**WORK REQUIRED:** Look below for the line that contains "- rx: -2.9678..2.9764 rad", then copy it and each following line exactly, through and including the line that contains "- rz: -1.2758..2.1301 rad".

Extracted data entries
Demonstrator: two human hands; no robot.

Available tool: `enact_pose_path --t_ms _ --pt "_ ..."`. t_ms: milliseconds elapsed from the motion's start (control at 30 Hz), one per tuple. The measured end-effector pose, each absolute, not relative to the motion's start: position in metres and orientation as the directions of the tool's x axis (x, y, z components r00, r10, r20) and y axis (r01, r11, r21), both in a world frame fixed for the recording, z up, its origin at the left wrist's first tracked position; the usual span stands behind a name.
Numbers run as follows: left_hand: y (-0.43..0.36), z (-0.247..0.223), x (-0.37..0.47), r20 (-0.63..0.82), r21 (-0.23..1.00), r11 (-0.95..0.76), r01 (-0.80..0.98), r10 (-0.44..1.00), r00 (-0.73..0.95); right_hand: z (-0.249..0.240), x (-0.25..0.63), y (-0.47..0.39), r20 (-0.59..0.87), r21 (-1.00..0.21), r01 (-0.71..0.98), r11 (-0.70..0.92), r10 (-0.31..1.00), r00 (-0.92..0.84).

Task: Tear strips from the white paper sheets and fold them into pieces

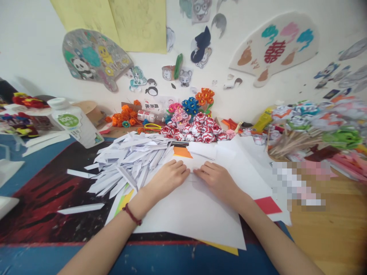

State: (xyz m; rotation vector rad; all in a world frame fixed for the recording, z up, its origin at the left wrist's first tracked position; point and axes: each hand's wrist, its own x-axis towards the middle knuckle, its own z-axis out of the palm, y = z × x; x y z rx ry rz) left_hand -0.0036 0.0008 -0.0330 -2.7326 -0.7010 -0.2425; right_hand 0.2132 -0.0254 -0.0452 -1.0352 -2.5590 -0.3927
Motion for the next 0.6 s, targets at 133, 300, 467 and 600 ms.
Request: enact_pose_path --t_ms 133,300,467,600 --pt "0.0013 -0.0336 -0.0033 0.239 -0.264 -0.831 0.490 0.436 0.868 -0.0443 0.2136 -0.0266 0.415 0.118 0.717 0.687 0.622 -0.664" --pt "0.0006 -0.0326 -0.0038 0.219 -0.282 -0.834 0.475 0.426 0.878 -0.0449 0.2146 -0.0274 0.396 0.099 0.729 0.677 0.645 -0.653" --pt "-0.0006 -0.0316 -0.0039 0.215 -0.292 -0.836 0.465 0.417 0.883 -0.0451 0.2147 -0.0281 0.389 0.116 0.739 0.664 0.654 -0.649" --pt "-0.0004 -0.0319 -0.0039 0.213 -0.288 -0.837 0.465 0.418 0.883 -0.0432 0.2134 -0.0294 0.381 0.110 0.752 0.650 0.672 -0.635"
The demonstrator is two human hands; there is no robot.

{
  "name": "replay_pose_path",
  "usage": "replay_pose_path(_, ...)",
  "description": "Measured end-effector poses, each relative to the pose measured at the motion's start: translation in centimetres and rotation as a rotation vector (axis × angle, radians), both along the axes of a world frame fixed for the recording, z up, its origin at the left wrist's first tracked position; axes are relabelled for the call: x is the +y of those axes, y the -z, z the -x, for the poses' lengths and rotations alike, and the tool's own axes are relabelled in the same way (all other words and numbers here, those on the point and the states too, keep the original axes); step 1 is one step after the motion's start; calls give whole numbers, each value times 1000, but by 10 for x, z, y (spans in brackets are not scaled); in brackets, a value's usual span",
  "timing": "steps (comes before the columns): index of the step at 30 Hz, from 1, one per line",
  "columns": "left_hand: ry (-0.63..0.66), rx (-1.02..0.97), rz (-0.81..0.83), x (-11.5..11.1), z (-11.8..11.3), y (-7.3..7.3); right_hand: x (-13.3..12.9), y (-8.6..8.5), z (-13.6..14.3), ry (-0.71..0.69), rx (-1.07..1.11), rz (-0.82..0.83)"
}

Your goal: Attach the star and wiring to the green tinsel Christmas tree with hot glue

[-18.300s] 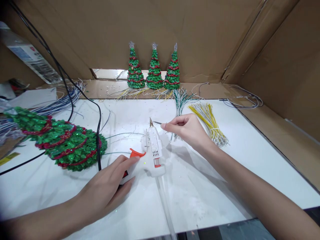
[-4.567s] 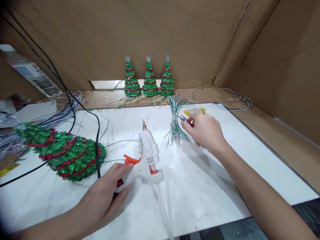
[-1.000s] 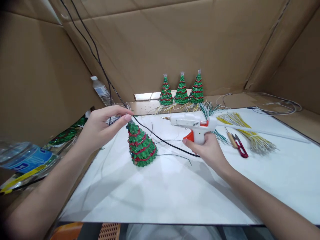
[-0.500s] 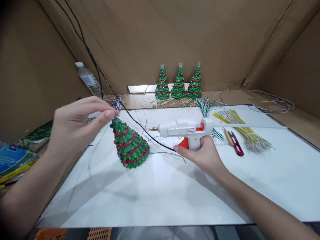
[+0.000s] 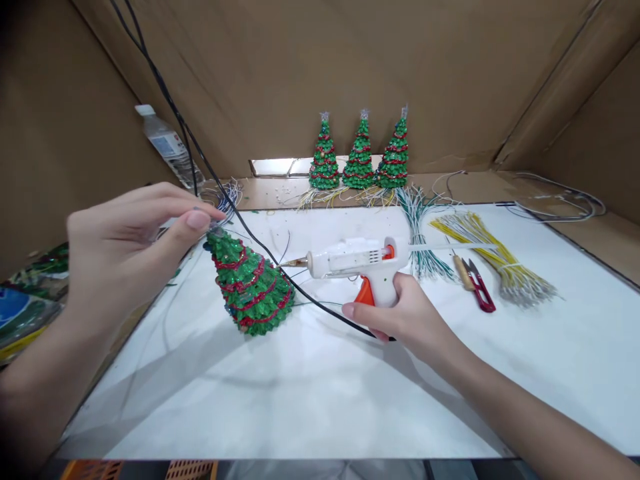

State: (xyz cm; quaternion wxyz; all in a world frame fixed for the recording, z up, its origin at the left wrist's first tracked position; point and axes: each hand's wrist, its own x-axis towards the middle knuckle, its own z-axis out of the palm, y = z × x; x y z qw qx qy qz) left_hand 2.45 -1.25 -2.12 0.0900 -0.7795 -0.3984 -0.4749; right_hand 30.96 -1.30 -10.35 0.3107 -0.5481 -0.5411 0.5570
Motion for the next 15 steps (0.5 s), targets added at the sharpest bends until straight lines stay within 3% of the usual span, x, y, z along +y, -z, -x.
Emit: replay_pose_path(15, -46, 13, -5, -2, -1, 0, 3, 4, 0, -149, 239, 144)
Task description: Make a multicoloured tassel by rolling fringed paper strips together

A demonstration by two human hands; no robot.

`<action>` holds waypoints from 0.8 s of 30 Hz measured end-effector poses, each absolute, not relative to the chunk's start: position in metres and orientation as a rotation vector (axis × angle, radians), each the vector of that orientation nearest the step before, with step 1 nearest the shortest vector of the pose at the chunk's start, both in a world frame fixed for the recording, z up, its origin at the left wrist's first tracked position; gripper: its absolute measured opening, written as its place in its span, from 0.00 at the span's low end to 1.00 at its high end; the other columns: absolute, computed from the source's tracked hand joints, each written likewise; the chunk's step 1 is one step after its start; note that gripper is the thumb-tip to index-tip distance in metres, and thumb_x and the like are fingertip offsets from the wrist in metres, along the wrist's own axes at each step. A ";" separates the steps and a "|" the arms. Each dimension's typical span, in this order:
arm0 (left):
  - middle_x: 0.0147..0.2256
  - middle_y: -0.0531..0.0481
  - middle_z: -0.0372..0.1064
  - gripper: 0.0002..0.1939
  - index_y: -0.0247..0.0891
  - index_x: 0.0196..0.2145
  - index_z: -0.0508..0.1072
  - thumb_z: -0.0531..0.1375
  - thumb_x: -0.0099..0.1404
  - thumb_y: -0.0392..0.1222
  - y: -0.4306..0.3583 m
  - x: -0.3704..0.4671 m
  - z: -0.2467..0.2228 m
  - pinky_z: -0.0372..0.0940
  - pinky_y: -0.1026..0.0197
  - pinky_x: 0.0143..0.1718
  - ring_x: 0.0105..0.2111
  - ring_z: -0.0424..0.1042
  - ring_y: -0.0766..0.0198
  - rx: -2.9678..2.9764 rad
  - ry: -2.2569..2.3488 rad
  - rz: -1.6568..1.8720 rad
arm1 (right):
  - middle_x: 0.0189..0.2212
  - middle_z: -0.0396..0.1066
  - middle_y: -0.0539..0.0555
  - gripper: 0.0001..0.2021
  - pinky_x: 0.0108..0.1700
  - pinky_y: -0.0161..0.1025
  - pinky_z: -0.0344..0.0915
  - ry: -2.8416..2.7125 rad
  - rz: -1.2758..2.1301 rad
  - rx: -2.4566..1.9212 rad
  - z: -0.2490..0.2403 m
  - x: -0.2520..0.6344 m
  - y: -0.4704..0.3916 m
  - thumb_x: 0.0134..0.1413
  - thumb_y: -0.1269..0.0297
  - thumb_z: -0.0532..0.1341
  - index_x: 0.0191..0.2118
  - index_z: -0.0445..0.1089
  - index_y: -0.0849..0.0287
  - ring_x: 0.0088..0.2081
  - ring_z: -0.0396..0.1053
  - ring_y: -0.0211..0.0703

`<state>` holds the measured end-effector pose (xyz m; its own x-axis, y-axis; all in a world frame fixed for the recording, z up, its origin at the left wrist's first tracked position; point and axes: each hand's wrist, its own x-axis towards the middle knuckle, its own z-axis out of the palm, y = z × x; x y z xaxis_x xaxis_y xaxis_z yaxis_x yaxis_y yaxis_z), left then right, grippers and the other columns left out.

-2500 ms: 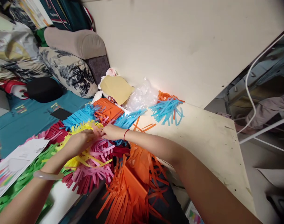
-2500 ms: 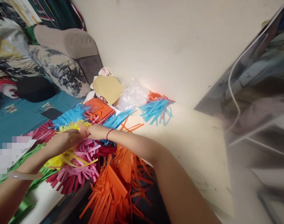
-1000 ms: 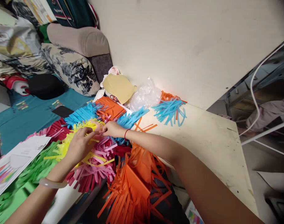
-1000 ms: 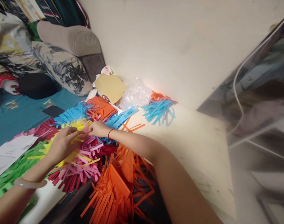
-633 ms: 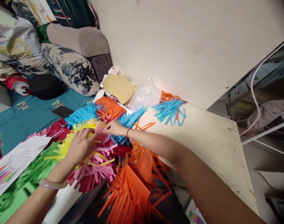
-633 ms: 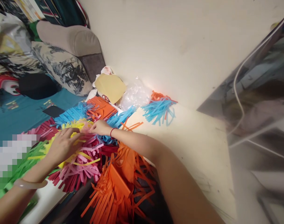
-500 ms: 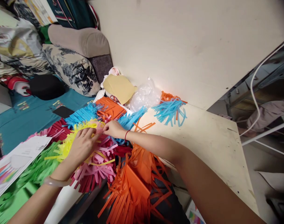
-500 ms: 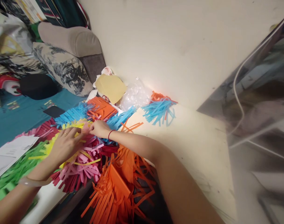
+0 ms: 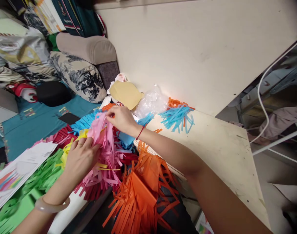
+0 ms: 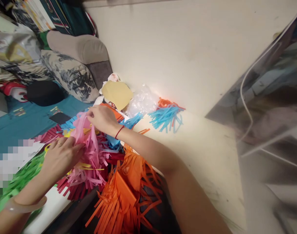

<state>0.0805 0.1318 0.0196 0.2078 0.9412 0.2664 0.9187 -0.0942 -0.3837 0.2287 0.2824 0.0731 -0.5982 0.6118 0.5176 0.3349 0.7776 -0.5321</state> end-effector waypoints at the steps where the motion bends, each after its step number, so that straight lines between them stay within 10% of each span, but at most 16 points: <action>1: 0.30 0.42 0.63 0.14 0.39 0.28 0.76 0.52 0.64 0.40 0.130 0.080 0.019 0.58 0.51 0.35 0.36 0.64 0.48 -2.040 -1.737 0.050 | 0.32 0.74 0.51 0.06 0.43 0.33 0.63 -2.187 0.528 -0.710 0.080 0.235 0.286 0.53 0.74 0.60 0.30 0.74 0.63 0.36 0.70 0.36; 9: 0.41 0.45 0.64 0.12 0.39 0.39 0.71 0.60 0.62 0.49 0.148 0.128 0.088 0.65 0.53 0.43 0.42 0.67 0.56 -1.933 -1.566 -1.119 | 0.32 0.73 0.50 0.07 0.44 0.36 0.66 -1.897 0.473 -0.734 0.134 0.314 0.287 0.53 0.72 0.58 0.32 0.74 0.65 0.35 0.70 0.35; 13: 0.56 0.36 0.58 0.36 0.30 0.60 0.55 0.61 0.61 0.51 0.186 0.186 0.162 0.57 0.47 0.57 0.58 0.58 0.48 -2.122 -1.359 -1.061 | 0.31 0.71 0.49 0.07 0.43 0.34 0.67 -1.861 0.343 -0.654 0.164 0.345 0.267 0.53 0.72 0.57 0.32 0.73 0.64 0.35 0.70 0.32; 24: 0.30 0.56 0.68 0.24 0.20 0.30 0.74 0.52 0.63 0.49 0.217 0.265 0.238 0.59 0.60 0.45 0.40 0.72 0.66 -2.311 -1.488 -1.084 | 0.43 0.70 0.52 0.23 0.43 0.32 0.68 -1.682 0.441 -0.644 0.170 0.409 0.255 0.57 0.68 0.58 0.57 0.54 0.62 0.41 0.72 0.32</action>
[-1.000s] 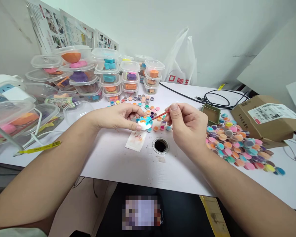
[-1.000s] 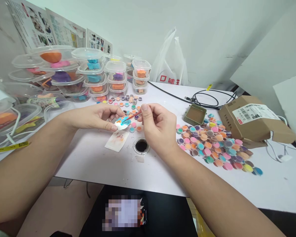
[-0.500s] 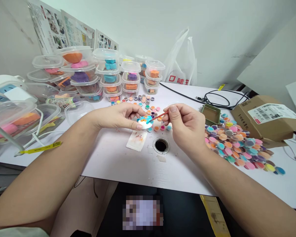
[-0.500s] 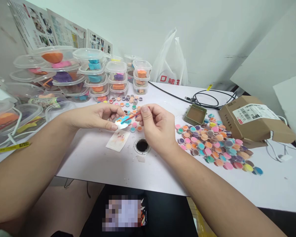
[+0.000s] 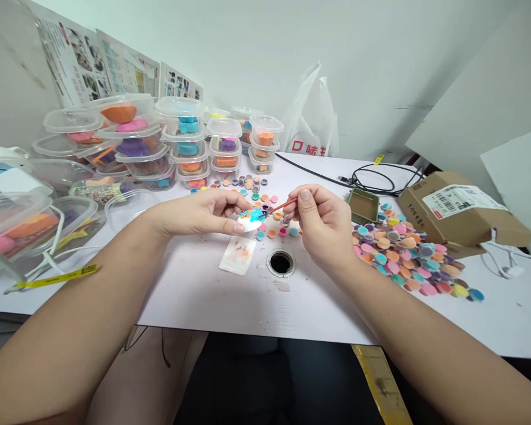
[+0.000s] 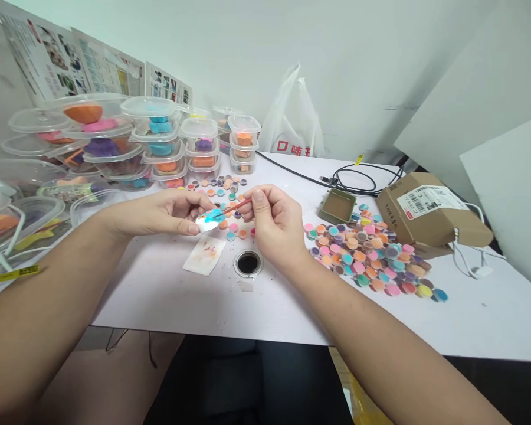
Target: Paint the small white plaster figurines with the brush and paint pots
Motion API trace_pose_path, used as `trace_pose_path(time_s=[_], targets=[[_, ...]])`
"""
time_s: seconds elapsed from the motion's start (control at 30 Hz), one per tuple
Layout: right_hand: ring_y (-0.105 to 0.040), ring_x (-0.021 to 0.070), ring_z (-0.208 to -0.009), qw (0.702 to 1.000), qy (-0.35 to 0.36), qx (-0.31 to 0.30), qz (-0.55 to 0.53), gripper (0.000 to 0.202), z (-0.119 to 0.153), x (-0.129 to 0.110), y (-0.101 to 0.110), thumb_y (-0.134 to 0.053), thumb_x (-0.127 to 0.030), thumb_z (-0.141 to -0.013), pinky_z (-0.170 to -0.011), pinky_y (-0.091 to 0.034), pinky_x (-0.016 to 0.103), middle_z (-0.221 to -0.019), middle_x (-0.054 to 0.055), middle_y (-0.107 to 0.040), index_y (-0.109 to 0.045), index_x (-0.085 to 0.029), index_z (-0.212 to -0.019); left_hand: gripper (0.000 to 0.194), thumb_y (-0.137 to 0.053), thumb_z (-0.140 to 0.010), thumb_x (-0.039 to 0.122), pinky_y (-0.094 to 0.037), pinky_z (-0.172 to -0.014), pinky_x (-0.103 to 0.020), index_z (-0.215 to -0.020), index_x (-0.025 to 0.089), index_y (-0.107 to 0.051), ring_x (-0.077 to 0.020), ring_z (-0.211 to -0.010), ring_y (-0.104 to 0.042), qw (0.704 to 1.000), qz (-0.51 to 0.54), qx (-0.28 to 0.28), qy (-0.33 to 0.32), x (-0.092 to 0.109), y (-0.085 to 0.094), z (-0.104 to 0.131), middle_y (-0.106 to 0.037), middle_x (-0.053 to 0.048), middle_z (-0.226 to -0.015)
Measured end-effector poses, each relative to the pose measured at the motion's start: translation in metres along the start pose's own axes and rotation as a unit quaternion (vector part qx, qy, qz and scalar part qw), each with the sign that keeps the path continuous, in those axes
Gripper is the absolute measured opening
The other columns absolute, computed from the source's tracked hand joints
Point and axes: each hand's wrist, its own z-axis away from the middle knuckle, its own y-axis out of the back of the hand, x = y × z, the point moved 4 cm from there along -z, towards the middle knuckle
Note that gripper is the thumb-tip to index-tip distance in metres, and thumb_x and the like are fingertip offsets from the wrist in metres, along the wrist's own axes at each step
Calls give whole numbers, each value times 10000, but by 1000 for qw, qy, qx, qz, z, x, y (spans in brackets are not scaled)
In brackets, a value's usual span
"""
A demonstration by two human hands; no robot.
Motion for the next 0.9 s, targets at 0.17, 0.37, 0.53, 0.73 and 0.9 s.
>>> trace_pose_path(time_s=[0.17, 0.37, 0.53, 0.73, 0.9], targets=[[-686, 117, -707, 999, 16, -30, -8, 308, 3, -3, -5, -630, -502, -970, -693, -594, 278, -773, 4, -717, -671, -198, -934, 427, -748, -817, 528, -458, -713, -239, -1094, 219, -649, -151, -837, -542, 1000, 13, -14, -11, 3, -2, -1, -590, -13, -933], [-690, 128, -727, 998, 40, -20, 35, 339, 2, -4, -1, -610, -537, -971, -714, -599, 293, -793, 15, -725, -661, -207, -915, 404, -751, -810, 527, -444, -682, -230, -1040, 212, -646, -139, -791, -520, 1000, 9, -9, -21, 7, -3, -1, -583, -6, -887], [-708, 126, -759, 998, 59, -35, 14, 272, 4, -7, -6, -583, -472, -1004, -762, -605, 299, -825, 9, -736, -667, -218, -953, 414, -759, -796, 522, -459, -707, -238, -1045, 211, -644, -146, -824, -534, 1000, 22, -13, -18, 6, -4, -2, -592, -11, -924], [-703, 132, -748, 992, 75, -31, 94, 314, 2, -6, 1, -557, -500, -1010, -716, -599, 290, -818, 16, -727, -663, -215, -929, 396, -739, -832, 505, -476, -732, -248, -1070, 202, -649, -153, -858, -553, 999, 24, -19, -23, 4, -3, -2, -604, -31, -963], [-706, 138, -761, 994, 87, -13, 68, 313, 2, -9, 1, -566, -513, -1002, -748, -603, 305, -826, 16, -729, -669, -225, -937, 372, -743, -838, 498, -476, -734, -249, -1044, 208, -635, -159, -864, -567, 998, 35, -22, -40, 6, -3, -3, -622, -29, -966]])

**EXERCISE OUTPUT:**
  - rx: -2.9678..2.9764 rad
  - ry: -2.2569..2.3488 rad
  - rz: -1.6568..1.8720 rad
arm1 (right):
  - middle_x: 0.0189..0.2212
  - middle_z: -0.0396..0.1066
  - middle_y: -0.0539..0.0555
  - gripper: 0.0001..0.2021
  - pinky_x: 0.0108..0.1700
  - pinky_y: -0.0161..0.1025
  - pinky_z: -0.0344..0.0915
  - ry: -2.8416..2.7125 rad
  - rz: -1.2758..2.1301 rad

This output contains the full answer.